It’s Day of Digital Humanities 2022. (I’m not sure if I’ve ever done anything to mark a #DayOfDH. I’m probably cleaning data most years. I rather enjoy cleaning data, but that doesn’t mean I want to write about it.)
This year, I’m mostly doing TEI XML markup for the Alice Thornton’s Books Project and today is the day I decided I needed to get on with some date tagging. (If I’d started it a couple of days earlier, I could have been trying out this R timelines package. Ah well.)
I’ve already done some date tagging on the smallest of Alice’s four books but it needs finishing, and I’ve got to do the biggest of the books (in terms of length), “Book One” (project working title, aka My First Book of My Life). This book comes in at somewhere near 100,000 words.
Well, I am not going to read through every word of this book looking for a few hundred taggable dates.
Instead, I’m going to use search strategies based on regular expressions (aka regex or grep), search tools provided by the OxygenXML Editor, and my knowledge of Alice’s writing patterns (and early modern dates more generally). I’m not attempting anything very sophisticated in computing terms. All I want the computer to do is narrow down how much text I have to wade through to the bits that are most likely to contain dates and present it in a nice compact form (and also, because it’ll be an iterative process, not show me stuff I’ve already tagged). I choose the search terms and I make the decisions.

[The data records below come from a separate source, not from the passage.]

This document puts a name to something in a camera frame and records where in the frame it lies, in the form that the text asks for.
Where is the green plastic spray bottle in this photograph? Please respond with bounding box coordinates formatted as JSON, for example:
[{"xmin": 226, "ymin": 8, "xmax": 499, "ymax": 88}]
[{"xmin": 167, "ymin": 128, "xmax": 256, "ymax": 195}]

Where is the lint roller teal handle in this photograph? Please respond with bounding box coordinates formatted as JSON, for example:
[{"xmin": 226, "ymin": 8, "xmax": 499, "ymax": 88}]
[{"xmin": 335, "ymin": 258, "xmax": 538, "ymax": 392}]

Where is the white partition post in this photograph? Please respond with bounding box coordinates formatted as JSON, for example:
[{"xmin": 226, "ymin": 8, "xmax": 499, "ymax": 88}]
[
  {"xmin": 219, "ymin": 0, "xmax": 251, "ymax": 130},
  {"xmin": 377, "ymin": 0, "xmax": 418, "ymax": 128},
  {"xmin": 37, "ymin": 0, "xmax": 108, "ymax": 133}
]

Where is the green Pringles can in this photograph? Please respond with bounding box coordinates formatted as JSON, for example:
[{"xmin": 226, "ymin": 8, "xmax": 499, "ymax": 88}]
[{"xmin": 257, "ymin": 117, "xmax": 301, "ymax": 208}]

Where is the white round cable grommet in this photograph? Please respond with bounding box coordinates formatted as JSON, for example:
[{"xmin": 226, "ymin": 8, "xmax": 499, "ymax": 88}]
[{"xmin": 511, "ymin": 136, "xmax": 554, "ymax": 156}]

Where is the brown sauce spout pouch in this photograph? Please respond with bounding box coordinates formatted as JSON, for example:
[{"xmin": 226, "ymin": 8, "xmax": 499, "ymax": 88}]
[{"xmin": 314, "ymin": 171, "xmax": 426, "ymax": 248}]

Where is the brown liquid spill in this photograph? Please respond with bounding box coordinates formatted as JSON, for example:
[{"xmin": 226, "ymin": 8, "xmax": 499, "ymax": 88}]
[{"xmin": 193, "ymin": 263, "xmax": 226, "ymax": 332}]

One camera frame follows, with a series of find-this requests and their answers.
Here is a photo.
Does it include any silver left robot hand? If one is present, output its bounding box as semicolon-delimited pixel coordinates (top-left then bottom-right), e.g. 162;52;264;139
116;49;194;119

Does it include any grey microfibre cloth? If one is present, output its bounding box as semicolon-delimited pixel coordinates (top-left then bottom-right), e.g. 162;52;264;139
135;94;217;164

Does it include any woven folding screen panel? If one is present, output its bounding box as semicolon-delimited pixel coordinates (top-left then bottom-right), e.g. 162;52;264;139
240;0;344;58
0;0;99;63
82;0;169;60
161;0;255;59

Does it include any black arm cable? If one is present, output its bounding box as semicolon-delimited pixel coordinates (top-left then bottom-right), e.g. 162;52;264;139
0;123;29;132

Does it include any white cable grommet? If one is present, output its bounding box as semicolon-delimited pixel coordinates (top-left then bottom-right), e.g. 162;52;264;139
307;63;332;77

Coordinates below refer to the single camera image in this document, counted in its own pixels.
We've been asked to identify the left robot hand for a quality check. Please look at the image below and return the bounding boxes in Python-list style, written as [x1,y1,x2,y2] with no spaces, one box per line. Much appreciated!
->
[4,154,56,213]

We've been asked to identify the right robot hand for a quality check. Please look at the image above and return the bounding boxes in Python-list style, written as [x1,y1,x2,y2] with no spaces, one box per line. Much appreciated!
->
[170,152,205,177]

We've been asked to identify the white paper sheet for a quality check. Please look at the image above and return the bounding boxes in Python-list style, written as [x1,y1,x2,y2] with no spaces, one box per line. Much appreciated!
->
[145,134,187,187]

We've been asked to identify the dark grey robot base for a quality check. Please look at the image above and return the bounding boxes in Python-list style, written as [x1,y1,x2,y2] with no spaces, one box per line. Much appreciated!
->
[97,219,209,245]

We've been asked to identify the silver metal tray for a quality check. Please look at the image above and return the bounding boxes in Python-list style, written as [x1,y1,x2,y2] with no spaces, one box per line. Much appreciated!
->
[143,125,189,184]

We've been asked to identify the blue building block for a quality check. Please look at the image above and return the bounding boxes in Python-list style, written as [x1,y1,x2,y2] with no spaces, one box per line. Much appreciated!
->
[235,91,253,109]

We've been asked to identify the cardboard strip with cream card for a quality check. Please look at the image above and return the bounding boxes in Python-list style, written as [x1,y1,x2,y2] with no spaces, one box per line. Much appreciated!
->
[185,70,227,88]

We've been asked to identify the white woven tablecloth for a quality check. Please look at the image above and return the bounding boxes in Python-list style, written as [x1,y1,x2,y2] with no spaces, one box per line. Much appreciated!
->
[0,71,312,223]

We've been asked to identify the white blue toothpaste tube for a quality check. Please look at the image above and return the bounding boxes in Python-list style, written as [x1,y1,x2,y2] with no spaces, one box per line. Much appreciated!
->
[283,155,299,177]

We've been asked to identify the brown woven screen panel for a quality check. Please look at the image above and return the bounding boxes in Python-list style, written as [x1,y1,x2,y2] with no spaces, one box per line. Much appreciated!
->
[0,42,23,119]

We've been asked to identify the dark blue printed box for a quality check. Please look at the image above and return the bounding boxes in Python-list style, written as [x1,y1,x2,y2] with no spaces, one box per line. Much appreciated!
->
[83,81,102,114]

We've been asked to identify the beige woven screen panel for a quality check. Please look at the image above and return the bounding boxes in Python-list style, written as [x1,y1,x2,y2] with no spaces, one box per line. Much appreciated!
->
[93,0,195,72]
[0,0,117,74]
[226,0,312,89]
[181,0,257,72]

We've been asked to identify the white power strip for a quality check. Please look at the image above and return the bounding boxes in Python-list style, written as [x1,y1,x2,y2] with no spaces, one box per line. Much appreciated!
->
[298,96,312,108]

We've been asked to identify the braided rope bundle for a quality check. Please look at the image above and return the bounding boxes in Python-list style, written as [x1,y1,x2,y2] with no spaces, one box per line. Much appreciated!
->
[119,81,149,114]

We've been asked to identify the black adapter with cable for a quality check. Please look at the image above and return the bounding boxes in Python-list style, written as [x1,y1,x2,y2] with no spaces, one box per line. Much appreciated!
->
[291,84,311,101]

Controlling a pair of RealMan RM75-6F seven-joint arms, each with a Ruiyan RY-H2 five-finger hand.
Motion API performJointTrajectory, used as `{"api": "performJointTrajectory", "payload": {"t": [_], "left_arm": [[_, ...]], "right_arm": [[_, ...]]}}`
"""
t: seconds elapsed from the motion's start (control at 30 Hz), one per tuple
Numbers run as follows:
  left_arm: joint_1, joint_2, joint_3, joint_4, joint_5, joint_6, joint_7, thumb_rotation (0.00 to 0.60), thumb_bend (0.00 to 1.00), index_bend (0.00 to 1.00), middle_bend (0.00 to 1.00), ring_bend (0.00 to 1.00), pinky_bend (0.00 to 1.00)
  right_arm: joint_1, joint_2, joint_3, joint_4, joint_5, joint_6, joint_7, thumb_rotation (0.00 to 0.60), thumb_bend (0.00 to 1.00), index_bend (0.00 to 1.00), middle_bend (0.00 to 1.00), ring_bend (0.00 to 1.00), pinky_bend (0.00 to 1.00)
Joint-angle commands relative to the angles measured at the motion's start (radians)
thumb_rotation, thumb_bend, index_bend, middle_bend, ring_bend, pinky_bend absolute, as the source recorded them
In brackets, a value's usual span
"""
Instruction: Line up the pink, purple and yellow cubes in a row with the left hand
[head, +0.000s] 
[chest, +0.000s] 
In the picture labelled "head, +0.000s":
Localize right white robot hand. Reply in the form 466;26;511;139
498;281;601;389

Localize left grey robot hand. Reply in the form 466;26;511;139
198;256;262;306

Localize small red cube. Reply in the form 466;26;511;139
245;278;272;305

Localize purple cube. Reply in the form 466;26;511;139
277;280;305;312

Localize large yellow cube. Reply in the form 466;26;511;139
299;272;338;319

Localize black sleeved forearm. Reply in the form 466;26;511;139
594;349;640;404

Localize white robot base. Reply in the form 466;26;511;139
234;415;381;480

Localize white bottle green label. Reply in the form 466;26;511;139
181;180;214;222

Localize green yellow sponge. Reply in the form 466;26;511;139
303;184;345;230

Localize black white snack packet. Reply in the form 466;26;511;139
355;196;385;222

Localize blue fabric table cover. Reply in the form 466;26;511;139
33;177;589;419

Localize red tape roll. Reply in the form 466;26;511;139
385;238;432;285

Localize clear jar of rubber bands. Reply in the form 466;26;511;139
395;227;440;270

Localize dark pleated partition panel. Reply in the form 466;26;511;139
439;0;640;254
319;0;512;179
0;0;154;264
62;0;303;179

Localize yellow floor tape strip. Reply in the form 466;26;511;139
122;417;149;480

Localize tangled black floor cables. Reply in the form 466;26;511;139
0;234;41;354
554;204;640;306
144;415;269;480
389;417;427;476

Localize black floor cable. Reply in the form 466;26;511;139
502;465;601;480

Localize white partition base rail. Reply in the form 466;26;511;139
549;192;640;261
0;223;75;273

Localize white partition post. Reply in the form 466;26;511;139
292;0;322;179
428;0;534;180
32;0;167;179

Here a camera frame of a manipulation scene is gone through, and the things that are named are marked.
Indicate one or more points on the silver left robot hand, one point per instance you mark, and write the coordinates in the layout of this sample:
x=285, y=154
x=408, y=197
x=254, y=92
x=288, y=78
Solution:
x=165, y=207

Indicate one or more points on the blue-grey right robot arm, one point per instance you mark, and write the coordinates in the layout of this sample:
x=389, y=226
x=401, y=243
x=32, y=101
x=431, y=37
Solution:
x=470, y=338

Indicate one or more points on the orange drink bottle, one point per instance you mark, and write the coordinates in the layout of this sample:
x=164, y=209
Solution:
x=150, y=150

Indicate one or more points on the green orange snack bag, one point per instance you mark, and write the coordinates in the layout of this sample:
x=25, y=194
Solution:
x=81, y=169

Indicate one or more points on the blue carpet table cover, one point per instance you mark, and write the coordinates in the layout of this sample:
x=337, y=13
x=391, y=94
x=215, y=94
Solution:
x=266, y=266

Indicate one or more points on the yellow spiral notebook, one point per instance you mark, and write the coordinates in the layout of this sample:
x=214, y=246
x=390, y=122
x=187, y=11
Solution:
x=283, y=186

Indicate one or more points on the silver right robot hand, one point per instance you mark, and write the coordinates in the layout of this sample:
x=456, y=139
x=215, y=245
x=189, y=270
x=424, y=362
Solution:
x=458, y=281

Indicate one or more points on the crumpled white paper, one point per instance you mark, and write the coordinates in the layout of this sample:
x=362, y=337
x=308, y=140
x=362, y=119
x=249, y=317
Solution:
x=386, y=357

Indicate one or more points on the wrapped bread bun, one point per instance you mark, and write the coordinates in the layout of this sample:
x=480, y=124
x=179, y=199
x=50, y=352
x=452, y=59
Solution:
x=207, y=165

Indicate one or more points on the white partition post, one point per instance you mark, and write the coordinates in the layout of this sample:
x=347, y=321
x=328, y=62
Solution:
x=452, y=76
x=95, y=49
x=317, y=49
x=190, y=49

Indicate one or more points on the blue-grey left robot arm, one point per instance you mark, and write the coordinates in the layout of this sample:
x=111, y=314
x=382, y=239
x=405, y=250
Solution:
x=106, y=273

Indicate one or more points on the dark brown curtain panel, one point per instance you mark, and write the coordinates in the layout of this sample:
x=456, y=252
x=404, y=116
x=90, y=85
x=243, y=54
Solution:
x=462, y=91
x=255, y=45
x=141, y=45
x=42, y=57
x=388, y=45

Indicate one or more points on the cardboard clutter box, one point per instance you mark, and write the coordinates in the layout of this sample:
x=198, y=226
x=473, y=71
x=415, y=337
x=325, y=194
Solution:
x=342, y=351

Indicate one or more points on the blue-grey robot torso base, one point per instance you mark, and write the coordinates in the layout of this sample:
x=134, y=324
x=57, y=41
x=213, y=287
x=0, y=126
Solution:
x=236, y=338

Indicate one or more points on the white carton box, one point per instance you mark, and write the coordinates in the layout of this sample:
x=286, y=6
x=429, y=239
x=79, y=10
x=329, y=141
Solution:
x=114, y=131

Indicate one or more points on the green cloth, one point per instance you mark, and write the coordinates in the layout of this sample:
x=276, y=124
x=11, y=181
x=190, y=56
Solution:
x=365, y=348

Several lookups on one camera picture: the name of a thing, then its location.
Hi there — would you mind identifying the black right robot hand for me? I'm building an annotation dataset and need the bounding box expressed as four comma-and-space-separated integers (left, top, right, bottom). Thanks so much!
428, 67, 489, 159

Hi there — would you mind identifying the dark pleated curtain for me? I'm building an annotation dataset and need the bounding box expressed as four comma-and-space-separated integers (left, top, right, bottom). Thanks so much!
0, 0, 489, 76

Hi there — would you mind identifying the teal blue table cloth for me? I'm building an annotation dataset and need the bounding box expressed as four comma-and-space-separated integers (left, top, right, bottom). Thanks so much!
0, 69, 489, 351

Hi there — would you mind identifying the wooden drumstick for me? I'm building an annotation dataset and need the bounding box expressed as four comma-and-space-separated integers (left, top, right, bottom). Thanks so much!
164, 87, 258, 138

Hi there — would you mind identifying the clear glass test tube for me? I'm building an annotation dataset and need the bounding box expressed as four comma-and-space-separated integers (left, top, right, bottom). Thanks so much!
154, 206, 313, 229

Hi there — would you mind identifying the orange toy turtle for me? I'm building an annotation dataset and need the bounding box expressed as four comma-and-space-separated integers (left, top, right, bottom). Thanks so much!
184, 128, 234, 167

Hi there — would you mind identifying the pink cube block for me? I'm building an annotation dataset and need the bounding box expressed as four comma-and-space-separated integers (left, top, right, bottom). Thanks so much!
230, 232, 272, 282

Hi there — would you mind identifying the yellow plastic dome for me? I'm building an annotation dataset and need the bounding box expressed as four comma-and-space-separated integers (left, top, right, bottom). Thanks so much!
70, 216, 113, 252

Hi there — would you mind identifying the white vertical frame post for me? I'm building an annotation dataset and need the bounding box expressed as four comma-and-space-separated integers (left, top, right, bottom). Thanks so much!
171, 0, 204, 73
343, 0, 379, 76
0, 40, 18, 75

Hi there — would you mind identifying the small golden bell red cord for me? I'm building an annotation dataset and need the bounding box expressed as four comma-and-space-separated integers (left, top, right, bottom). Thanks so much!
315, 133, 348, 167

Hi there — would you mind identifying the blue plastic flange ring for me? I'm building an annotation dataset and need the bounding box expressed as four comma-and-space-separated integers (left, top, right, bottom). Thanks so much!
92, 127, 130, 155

Alice writes dates (or date-able pieces of text) in various ways, with some fun spelling quirks. Here are a few, fairly randomly from the resulting tagged text:
- October 23 1641
- Octb. 23 1641
- Tuesday the 3 of Janeuary
- Jan. 3 1654
- About a weeke before my full time
- the 14 of february
- 18 of May. 1655
- May: 19 1655
- Satterday morning
- June 11 1660
- Shrove Sunday 61
For all the variety, this can be boiled down to some common patterns that will find nearly all the dates in the text in a few hours’ work.
- week day
- ordinal numbers (1st, 2nd etc, bearing in mind that, like a lot of early modern people, Alice often writes things like 2d or 3th)
- feast days
- for relative dating, words like “before” and “after”; “on” is really too common in the text to be very useful as a keyword, but I might try it out when I’ve done more efficient searches.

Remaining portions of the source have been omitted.